Workflow Lifecycle

Lifecycle Overview

A complete Symphony workflow follows this lifecycle:

Phase 1: Issue Polling

Poll Tick Trigger

The orchestrator schedules recurring ticks at polling.interval_ms (default: 30 seconds).

# Initial tick scheduled at startup
def init(_opts) do
  state = %State{
    poll_interval_ms: Config.poll_interval_ms(),
    # ...
  }
  
  run_terminal_workspace_cleanup()
  :ok = schedule_tick(0)  # Immediate first poll
  {:ok, state}
end

# Subsequent ticks
def handle_info(:tick, state) do
  state = refresh_runtime_config(state)  # Hot-reload WORKFLOW.md
  state = %{state | poll_check_in_progress: true}
  schedule_poll_cycle_start()  # Short delay for dashboard render
  {:noreply, state}
end

Reference: elixir/lib/symphony_elixir/orchestrator.ex:50-76

The orchestrator hot-reloads configuration on every tick, allowing changes to WORKFLOW.md to take effect without restart.

Startup Terminal Cleanup

Before the first poll, Symphony cleans up workspaces for issues already in terminal states:

defp run_terminal_workspace_cleanup do
  case Tracker.fetch_issues_by_states(Config.linear_terminal_states()) do
    {:ok, issues} ->
      Enum.each(issues, fn
        %Issue{identifier: identifier} when is_binary(identifier) ->
          cleanup_issue_workspace(identifier)
      end)
    
    {:error, reason} ->
      Logger.warning("Skipping startup cleanup; failed to fetch terminal issues: #{inspect(reason)}")
  end
end

Reference: elixir/lib/symphony_elixir/orchestrator.ex:776-791

Phase 2: Reconciliation

Before dispatching new work, the orchestrator reconciles all running issues.

Step 2a: Stall Detection

Stall detection prevents zombie sessions that stop emitting events but don’t exit.

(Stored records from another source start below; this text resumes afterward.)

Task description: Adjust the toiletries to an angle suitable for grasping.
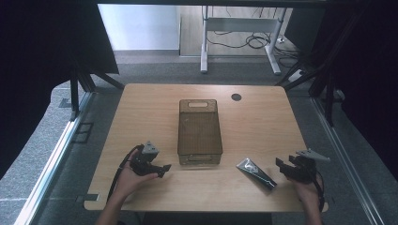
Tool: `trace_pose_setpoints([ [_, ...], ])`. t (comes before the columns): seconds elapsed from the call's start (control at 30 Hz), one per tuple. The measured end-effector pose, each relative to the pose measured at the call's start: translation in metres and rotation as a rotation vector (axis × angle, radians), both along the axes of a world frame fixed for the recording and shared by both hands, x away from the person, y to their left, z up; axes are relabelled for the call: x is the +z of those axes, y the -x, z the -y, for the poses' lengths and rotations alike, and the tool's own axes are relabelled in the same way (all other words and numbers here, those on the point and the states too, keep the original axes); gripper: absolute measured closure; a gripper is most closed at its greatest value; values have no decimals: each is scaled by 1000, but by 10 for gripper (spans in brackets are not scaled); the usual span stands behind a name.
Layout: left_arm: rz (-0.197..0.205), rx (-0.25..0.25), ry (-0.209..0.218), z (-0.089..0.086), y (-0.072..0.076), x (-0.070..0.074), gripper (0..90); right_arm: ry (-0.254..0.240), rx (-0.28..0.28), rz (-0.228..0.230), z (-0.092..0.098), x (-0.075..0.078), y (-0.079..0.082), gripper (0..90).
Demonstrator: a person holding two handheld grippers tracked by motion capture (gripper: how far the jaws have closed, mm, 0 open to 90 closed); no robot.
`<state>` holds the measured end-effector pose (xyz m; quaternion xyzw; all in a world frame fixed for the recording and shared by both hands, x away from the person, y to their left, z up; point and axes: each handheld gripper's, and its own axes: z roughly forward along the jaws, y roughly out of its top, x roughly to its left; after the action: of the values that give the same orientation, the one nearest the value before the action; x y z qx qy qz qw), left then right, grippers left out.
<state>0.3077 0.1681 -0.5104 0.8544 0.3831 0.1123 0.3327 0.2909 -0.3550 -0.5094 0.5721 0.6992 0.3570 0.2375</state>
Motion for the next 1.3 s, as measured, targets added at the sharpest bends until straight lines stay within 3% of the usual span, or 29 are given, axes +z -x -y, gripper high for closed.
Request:
trace_pose_setpoints([
  [0.13, 1, 7, 2, -1, -2, -1, 235, 25, 22, 2, -4, 2, 0, 395],
  [0.2, 3, 14, 2, -3, -3, -1, 235, 11, 57, -5, -4, 5, 2, 449],
  [0.37, 2, 17, 4, -4, -2, -1, 235, 7, 83, -5, -5, 10, 6, 445],
  [0.6, 17, 21, 7, -5, 0, 6, 236, -5, 96, -7, -7, 10, 6, 447],
  [0.83, 21, 33, -2, -6, 2, 8, 237, -30, 119, -25, -5, 6, 3, 510],
  [0.9, 22, 20, 1, -6, 4, 10, 236, -39, 134, -45, -6, 8, 0, 552],
  [1.03, 27, 17, 21, -8, 9, 12, 237, -9, 158, -86, -13, 16, -5, 622],
  [1.13, 25, 26, 33, -10, 11, 13, 237, 3, 193, -119, -18, 25, -10, 730],
  [1.23, 28, 23, 39, -10, 12, 15, 239, 95, 236, -183, -27, 32, -17, 831],
  [1.27, 28, 23, 39, -10, 12, 15, 239, 95, 236, -183, -27, 32, -17, 831],
  [1.3, 29, 24, 43, -10, 12, 16, 239, 101, 265, -212, -30, 36, -19, 864],
])
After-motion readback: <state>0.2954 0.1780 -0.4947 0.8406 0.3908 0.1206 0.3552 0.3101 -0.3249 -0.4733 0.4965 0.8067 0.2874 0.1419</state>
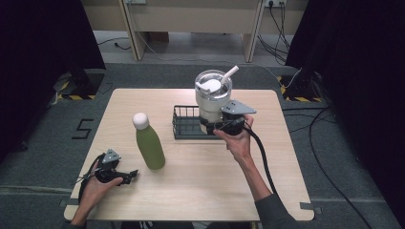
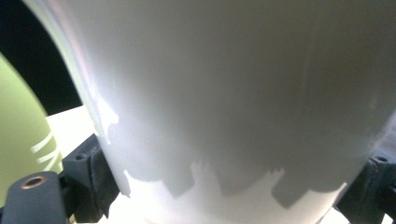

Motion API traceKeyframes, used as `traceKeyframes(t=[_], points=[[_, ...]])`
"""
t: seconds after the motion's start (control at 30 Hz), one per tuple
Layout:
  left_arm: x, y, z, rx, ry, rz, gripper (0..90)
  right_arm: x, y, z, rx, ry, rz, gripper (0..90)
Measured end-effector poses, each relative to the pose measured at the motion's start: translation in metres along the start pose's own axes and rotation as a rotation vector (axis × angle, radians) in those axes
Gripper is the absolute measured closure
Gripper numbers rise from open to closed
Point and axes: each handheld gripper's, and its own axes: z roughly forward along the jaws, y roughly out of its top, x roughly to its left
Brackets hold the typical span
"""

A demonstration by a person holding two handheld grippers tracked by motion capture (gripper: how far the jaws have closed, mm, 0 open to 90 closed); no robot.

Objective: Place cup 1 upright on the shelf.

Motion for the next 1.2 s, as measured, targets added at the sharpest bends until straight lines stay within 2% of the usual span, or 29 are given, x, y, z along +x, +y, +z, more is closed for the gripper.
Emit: traceKeyframes(t=[0.37,0.53,0.7,0.87,1.0,1.2], points=[[0.000,0.000,0.000,0.002,-0.001,0.001,0.0,-0.023,0.006,0.021,0.010,-0.054,0.031,11.9],[0.000,0.000,0.000,0.002,-0.001,0.001,0.0,-0.033,0.001,0.031,0.006,-0.075,0.055,11.9],[0.000,0.000,0.000,0.002,-0.001,0.001,0.0,-0.042,-0.004,0.037,0.024,-0.110,0.047,11.9],[0.000,0.000,0.000,0.002,-0.001,0.001,0.0,-0.048,-0.009,0.042,0.023,-0.123,0.065,11.9],[0.000,0.000,0.000,0.001,-0.002,0.000,0.0,-0.051,-0.013,0.045,0.034,-0.142,0.061,11.9],[0.000,0.000,0.000,0.000,-0.002,0.000,0.0,-0.052,-0.021,0.049,0.039,-0.144,0.079,11.9]])
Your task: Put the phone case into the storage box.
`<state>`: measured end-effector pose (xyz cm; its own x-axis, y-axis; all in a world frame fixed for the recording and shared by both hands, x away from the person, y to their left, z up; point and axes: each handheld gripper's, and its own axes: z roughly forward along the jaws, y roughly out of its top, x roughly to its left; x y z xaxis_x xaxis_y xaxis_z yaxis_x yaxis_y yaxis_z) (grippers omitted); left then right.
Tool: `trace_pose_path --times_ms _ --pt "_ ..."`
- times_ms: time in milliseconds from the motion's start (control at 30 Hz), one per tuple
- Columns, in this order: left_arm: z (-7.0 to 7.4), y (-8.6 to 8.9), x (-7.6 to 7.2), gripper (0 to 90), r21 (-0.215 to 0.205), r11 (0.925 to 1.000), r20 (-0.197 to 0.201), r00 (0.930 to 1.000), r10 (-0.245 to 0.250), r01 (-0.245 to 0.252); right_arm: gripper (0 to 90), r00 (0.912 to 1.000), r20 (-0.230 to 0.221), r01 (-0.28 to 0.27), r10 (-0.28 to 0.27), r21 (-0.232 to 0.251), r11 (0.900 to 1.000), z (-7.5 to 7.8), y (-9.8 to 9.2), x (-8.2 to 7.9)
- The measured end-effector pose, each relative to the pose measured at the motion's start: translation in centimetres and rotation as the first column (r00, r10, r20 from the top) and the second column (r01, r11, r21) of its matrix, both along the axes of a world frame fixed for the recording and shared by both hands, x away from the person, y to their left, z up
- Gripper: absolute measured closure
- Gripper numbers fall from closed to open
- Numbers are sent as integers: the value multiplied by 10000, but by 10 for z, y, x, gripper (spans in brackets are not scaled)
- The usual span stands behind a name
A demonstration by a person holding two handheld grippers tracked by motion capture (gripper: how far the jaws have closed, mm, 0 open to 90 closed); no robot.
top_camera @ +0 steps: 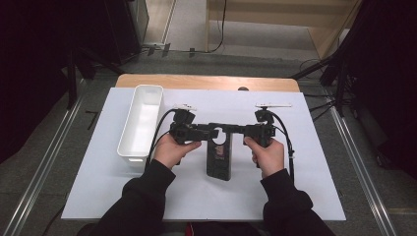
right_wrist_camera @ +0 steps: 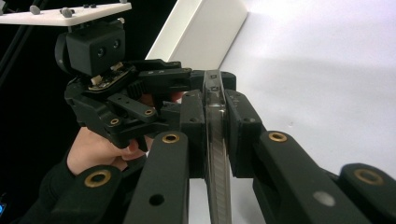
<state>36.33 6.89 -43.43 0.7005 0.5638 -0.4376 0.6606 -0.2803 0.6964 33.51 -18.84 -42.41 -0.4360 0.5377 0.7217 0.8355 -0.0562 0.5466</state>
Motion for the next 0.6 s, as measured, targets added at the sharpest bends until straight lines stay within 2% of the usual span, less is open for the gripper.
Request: trace_pose_path --times_ms 267,600 --pt "-1 -1 1 480 -50 9999 -212 9997 -136 135 773 10000 19 -37 37 16 10000 1 2 -1" --pt "-3 0 2 561 -170 9996 -255 9994 -225 221 773 10000 52 -77 77 81 9999 1 3 -2"
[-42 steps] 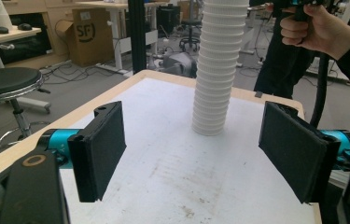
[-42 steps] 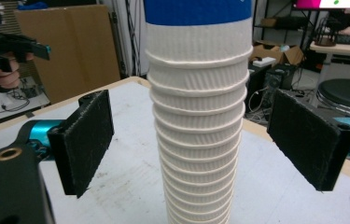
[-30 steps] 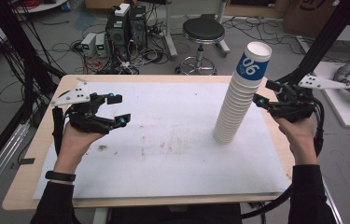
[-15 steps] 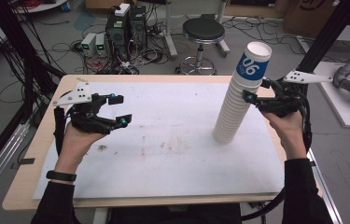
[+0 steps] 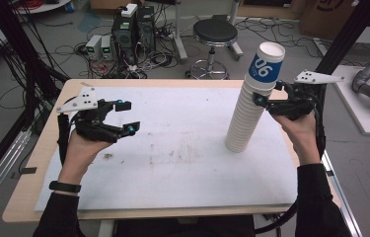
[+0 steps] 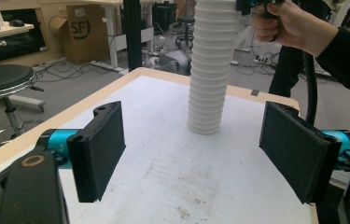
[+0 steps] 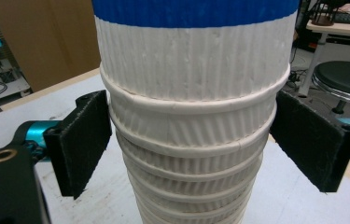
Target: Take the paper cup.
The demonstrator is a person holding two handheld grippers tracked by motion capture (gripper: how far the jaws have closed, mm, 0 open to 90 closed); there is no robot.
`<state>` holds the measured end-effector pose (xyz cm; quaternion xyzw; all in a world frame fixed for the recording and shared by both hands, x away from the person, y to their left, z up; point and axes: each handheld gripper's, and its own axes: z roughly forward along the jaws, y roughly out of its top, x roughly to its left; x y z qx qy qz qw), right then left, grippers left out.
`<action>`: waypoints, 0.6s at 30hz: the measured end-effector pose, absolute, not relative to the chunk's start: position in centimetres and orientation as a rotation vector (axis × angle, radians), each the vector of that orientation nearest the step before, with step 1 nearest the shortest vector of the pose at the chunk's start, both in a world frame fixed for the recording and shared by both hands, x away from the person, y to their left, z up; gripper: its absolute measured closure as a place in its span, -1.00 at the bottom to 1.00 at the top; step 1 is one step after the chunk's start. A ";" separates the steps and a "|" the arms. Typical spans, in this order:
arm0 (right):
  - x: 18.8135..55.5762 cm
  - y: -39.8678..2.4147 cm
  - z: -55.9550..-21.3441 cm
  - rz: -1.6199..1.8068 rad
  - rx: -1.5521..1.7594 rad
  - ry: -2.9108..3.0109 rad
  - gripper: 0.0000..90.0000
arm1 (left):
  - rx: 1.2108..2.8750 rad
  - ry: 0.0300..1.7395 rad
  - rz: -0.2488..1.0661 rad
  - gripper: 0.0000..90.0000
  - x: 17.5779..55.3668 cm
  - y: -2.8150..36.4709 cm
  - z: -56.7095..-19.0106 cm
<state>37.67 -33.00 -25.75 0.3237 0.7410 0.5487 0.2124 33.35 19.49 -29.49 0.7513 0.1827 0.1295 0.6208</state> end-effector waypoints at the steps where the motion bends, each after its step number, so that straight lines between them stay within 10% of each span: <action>1: 37.7 -33.0 -25.7 1.523 0.901 2.057 -0.71 | 1.727 0.419 0.297 -0.51 33.3 19.5 -29.5; 18: 37.5 -32.7 -25.8 1.530 0.900 2.062 -0.71 | 1.738 0.410 0.287 -0.51 33.2 19.1 -29.6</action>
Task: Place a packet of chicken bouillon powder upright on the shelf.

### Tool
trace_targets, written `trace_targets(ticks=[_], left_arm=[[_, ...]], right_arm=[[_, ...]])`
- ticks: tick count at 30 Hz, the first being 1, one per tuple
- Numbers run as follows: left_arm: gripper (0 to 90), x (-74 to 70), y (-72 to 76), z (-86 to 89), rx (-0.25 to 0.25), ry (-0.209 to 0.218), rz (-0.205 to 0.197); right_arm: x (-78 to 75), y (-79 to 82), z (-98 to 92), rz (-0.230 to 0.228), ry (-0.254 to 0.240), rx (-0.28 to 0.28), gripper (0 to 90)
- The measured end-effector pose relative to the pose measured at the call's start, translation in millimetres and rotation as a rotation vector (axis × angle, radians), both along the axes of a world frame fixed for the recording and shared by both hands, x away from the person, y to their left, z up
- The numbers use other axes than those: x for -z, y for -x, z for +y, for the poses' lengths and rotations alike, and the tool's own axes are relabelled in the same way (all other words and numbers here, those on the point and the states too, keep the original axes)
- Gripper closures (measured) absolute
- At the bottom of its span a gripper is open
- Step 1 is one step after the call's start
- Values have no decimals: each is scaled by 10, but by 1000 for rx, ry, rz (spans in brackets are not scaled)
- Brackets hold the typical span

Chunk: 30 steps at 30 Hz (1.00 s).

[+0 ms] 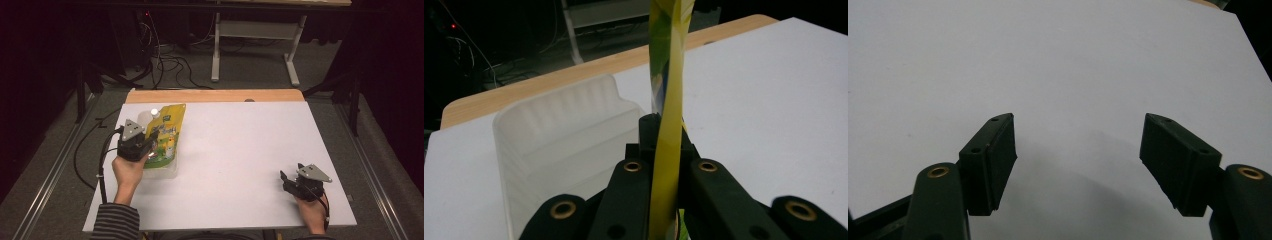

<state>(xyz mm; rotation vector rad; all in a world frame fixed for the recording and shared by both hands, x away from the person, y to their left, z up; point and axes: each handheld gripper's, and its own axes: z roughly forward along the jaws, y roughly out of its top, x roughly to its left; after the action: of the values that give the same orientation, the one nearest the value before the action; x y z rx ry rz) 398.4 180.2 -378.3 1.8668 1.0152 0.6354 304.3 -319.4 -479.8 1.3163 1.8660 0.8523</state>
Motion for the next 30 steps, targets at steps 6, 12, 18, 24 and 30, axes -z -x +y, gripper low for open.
trace_targets(ticks=[6, 12, 18, 24, 30], left_arm=[[879, -17, 52, 24, 13, -8, 35], [865, -33, 67, 75, 13, -40, 99], [880, -30, 126, 53, 29, -60, 94], [888, 66, 227, 84, 15, -19, 39], [887, 175, 300, 142, 7, 35, -1]], right_arm=[[-1, 1, 2, 2, 6, 0, 312], [-1, 1, 4, 2, 6, 1, 312], [0, -1, 5, 4, 9, 1, 312], [0, 0, 8, 6, 6, 2, 312], [0, 0, 11, 6, 12, 3, 313]])
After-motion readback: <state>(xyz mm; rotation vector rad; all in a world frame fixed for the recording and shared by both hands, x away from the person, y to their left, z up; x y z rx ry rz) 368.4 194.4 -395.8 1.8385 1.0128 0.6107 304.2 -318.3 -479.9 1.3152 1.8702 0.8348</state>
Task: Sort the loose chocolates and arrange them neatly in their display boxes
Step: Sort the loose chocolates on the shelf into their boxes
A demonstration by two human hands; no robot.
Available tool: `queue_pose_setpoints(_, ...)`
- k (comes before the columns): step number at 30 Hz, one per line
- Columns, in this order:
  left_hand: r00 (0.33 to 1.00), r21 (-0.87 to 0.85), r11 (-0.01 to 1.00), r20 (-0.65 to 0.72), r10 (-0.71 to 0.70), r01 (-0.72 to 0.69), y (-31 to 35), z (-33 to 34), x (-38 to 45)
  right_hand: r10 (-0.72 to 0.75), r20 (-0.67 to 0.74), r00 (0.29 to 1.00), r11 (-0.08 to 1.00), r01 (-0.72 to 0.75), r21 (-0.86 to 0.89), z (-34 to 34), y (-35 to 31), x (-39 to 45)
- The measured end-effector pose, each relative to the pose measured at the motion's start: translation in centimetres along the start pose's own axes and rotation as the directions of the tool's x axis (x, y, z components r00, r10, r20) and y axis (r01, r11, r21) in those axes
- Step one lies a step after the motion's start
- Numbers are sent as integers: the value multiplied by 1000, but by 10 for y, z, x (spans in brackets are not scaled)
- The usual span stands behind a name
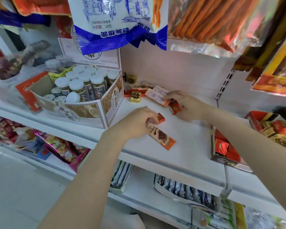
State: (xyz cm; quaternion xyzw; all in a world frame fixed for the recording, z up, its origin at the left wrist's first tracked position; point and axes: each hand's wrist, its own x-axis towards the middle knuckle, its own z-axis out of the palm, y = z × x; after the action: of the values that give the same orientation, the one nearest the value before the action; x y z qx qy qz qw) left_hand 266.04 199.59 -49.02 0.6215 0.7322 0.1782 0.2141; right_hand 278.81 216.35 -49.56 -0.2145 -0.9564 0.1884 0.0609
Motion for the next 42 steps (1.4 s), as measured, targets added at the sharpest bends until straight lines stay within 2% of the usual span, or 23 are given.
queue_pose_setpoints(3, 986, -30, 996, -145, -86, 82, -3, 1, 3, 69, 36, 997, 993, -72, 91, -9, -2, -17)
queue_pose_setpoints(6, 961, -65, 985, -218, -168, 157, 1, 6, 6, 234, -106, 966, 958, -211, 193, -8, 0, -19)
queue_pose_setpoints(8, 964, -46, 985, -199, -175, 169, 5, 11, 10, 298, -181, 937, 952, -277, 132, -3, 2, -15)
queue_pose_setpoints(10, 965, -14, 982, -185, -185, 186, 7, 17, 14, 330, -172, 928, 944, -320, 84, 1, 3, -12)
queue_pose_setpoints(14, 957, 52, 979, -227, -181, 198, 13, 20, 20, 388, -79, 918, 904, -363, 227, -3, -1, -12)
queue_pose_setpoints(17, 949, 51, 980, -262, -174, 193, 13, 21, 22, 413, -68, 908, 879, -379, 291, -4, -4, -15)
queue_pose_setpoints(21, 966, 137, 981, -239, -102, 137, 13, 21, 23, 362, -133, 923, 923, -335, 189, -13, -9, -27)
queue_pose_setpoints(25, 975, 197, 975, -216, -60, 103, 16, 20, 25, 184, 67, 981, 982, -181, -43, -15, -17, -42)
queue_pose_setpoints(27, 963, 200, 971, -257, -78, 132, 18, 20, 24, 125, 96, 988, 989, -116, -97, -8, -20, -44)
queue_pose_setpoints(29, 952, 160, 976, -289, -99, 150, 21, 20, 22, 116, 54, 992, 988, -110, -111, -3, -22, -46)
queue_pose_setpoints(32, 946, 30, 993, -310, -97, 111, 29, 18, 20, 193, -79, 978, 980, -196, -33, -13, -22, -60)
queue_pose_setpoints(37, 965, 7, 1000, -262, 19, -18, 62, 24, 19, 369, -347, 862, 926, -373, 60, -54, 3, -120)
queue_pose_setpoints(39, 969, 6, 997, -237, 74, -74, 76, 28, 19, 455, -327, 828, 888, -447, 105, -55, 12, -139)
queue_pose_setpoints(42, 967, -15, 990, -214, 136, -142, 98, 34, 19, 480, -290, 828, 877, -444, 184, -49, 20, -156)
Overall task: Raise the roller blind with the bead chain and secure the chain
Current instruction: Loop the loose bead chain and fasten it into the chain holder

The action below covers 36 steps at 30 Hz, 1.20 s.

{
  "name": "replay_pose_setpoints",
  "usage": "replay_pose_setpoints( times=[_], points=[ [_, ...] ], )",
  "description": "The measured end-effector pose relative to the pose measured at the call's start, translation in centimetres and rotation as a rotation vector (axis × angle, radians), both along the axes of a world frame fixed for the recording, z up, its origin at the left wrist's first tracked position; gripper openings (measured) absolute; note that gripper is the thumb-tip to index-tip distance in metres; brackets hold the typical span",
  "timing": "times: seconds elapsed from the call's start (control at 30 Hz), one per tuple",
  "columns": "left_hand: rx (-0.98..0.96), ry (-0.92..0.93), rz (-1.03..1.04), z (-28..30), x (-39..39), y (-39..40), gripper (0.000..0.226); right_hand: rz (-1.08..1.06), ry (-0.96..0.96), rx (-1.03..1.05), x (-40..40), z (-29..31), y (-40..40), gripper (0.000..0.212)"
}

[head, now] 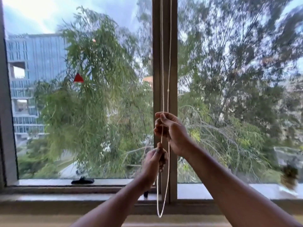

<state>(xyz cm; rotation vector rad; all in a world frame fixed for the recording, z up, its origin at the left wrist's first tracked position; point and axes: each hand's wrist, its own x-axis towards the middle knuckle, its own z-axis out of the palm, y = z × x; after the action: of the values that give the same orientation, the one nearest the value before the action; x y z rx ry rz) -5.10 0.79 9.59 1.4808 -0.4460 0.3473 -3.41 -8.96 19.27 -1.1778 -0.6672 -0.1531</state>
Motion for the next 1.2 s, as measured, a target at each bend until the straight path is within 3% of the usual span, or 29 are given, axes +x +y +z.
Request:
replay_pose_setpoints(
  times=[0.53,0.83,1.07,1.2],
  points=[
    [0.106,0.193,-0.002,-16.2,1.4,3.4,0.057,-0.085,0.171,-0.090,-0.1,-13.1,1.7,0.014],
    [0.269,0.206,0.045,-21.8,2.8,4.0,0.060,-0.094,0.310,-0.171,2.7,-19.7,1.9,0.015],
    [0.275,0.276,0.103,-25.3,5.8,4.6,0.063,-0.024,0.424,-0.167,6.8,-24.2,1.7,0.017],
    [0.358,0.310,0.156,-27.7,7.8,5.5,0.056,0.027,0.457,-0.174,9.1,-26.1,1.5,0.017]
  ],
)
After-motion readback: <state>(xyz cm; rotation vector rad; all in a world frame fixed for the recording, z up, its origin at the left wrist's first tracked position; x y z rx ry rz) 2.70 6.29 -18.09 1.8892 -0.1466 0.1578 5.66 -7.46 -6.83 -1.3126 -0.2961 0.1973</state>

defp reconcile_stalled_running_issues(%State{} = state) do
  timeout_ms = Config.codex_stall_timeout_ms()  # Default: 300000 (5 min)
  
  cond do
    timeout_ms <= 0 -> state  # Disabled
    map_size(state.running) == 0 -> state
    true ->
      now = DateTime.utc_now()
      Enum.reduce(state.running, state, fn {issue_id, running_entry}, state_acc ->
        elapsed_ms = stall_elapsed_ms(running_entry, now)
        
        if is_integer(elapsed_ms) and elapsed_ms > timeout_ms do
          Logger.warning("Issue stalled: #{issue_id} elapsed_ms=#{elapsed_ms}; restarting")
          
          state_acc
          |> terminate_running_issue(issue_id, false)
          |> schedule_issue_retry(issue_id, next_attempt, %{
            identifier: running_entry.identifier,
            error: "stalled for #{elapsed_ms}ms without codex activity"
          })
        else
          state_acc
        end
      end)
  end
end

Reference: elixir/lib/symphony_elixir/orchestrator.ex:367-406 Elapsed time calculation:

elapsed_ms = now - (last_codex_timestamp || started_at)

If last_codex_timestamp exists (any event received), use it. Otherwise use started_at (worker launch time).

Step 2b: Tracker State Refresh

Active-run reconciliation ensures running sessions stay aligned with current tracker state.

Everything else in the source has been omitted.